In the few cases where Java might want initializer lists (for example, to call superclass constructors or give default values to its fields), this is handled through two other language features: the superkeyword to invoke superclass constructors, and the fact that Java objects can give their fields default values at the point at which they're declared. Since C++ has multiple inheritance, just having a single superkeyword wouldn't unambiguously refer to a single base class, and prior to C++11 C++ didn't support default initializers in a class and had to rely on initializer lists.
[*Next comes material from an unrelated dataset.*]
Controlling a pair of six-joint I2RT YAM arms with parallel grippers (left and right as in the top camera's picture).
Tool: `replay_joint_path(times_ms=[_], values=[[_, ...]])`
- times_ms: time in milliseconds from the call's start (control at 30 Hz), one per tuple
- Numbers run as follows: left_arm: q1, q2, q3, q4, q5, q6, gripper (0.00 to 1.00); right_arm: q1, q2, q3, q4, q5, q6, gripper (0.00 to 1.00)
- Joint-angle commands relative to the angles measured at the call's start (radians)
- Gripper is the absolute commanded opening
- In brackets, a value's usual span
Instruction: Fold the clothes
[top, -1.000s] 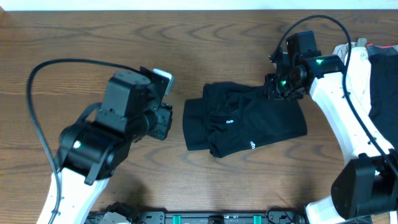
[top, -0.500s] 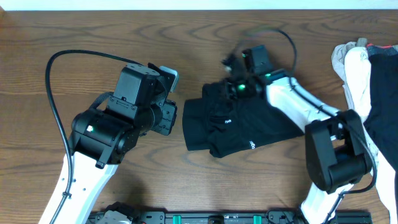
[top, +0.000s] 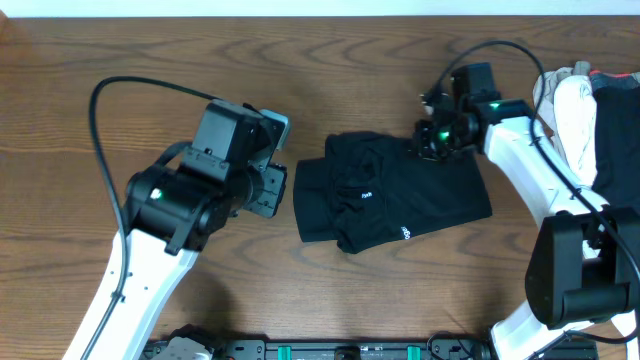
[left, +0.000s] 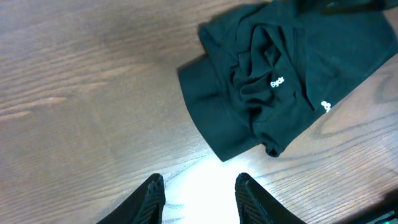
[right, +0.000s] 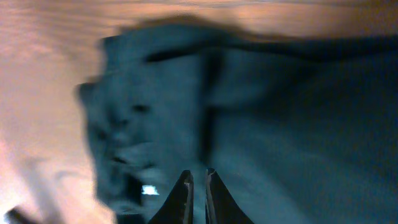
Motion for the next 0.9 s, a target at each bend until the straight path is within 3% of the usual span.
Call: replay_joint_path(times_ms=[0, 167, 467, 567, 733, 867], values=[[0.004, 0.035, 0.004, 0.001, -0.009, -0.002, 0.4, 0.01, 0.01, -0.017, 0.001, 0.072, -0.013, 0.06], [0.004, 0.055, 0.004, 0.0, -0.009, -0.002, 0.4, 0.087, 0.061, -0.087, 0.13, 0.046, 0.1, 0.03], [0.004, 0.054, 0.004, -0.001, -0.009, -0.002, 0.4, 0.212, 0.05, -0.097, 0.642, -0.407, 0.11, 0.04], [0.004, 0.054, 0.004, -0.01, -0.009, -0.002, 0.4, 0.179, 0.02, -0.07, 0.576, -0.355, 0.109, 0.02], [0.004, 0.054, 0.004, -0.023, -0.009, -0.002, 0.4, 0.068, -0.016, -0.049, 0.249, -0.017, 0.071, 0.01], [0.004, 0.054, 0.004, -0.021, -0.01, -0.001, 0.4, 0.018, -0.002, -0.056, 0.087, 0.077, 0.033, 0.01]])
在 Java 可能需要初始化列表的少数情况下(例如,调用超类构造函数或为其字段提供默认值),这是通过另外两个语言特性处理的:super调用超类构造函数的关键字,以及 Java 对象可以在声明时为其字段提供默认值。由于 C++ 具有多重继承,因此仅具有单个super关键字不会明确引用单个基类,并且在 C++11 之前,C++ 不支持类中的默认初始化器,而不得不依赖初始化器列表。
Hope this helps!
希望这可以帮助!
回答by George
C++
C++
There is a difference between
之间有区别
ClassType t(initialization arguments);
and
和
ClassType * pt;
The latter doesn't need to be initialized (set to NULL). The former does. Think of it as an integer. You can't have an int without a value, BUTyou can have an int pointer without a value.
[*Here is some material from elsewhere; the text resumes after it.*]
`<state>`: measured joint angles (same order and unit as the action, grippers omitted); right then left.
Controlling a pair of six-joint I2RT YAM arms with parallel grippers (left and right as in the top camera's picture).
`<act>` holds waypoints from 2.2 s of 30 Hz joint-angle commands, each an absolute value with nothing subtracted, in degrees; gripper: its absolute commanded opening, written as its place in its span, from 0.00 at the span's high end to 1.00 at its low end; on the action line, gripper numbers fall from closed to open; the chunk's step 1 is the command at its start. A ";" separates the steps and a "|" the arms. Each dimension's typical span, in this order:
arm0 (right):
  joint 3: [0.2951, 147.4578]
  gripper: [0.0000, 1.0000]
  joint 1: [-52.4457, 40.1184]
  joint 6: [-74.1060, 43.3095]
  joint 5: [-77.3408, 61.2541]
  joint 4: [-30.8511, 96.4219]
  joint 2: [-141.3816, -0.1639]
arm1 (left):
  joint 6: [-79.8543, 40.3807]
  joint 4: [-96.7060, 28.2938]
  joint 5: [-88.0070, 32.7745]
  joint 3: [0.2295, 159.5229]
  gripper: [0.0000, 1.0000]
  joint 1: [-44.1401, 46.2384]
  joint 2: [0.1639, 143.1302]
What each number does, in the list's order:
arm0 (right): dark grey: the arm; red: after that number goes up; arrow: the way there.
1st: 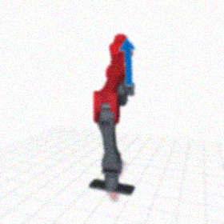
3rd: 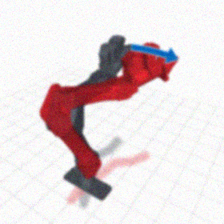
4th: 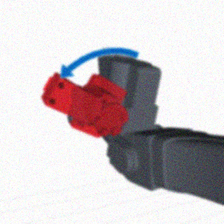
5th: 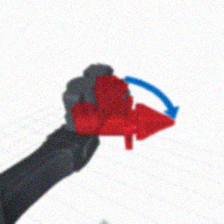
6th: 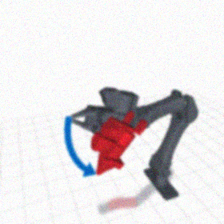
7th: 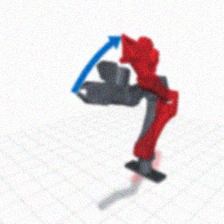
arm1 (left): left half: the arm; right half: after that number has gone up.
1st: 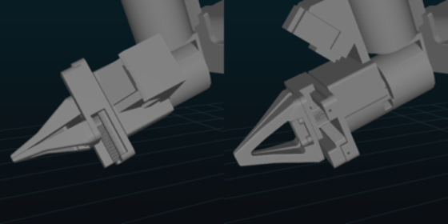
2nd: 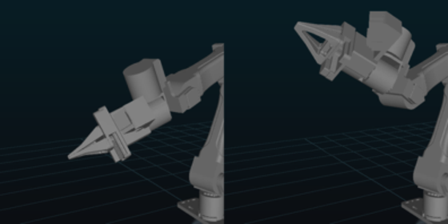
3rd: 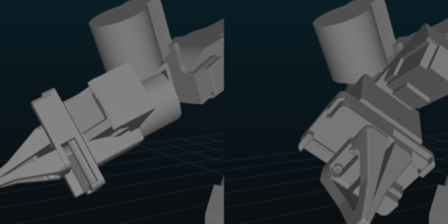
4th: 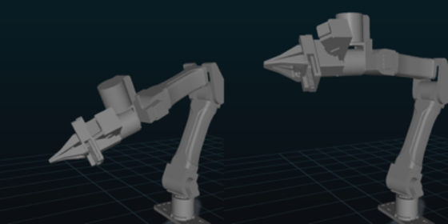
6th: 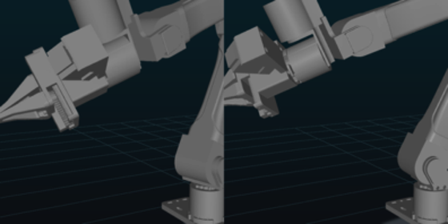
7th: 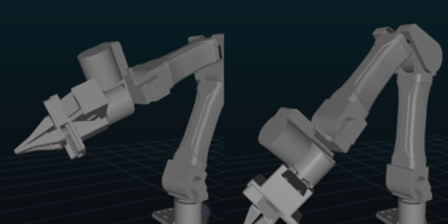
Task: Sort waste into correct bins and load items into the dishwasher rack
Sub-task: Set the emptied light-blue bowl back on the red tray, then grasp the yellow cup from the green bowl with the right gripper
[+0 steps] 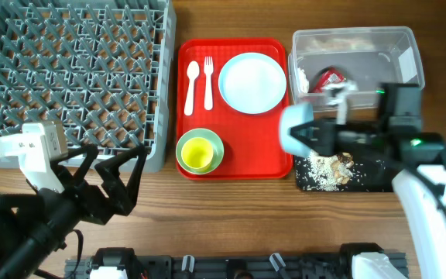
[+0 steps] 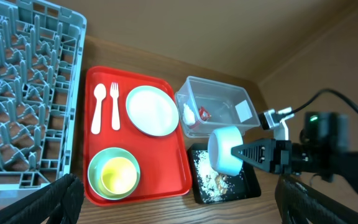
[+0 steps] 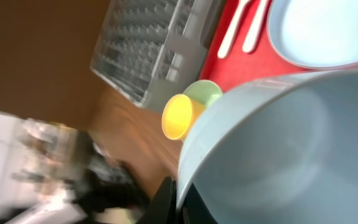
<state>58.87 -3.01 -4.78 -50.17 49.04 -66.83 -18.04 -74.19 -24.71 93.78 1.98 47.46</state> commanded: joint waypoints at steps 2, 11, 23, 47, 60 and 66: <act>63.05 0.96 -22.41 -19.79 -13.63 45.58 -66.06 | -16.91 -74.00 -24.36 94.24 0.00 2.24 47.53; 63.05 0.96 -36.49 -27.18 5.28 39.42 -84.16 | -16.88 -74.00 -24.36 94.24 0.00 2.24 47.53; 63.24 0.35 -36.69 -28.45 -0.10 38.24 -89.49 | -16.88 -74.00 -24.38 94.24 0.00 2.24 47.53; 67.72 0.00 -21.63 -30.26 -3.25 54.19 -51.68 | -23.07 -70.78 -27.29 94.24 0.00 2.24 47.53; 67.70 0.31 -22.26 -28.51 -30.35 47.24 -63.11 | -22.74 -85.89 -9.15 83.18 0.20 2.39 61.76; 67.70 0.50 -29.30 -28.69 -30.30 45.19 -77.21 | -22.70 -83.74 -8.25 83.26 0.21 2.39 63.26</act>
后者不需要初始化(设置为 NULL)。前者可以。把它想象成一个整数。你不能有一个没有值的 int,但你可以有一个没有值的 int 指针。
So when you have:
所以当你有:
class ClassType
{
OtherClass value;
OtherClass * reference;
};
Then the declaration:
然后声明:
ClassType object;
automatically creates an instance of OtherClassin value. Therefore, if OtherClasshas initialization, it must be done in the ClassTypeconstructor. However, referenceis just a pointer (address in memory) and can remain uninitialized. If you want an instance of OtherClassyou must use
自动创建OtherClassin的实例value。因此,如果OtherClass有初始化,则必须在ClassType构造函数中完成。但是,reference它只是一个指针(内存中的地址)并且可以保持未初始化状态。如果你想要一个OtherClass你必须使用的实例
object.reference = new OtherClass(initialization arguments);
Java
爪哇
There is only
只有
class ClassType
{
OtherClass reference;
}
This is equivalent to a pointer in C++. In this case when you do:
这相当于 C++ 中的指针。在这种情况下,当您执行以下操作时:
ClassType object = new ClassType();
You don't automatically create an instance of OtherClass. Therefore, you don't have to initialize anything in the constructor unless you want to. When you want an object of OtherClassyou can use
您不会自动创建OtherClass. 因此,除非您愿意,否则不必在构造函数中初始化任何内容。当你想要一个对象时,OtherClass你可以使用
object.reference = new OtherClass();
回答by Mike Samuel
Because Java does not need them to allow initialization of fields whose type has no zero-value.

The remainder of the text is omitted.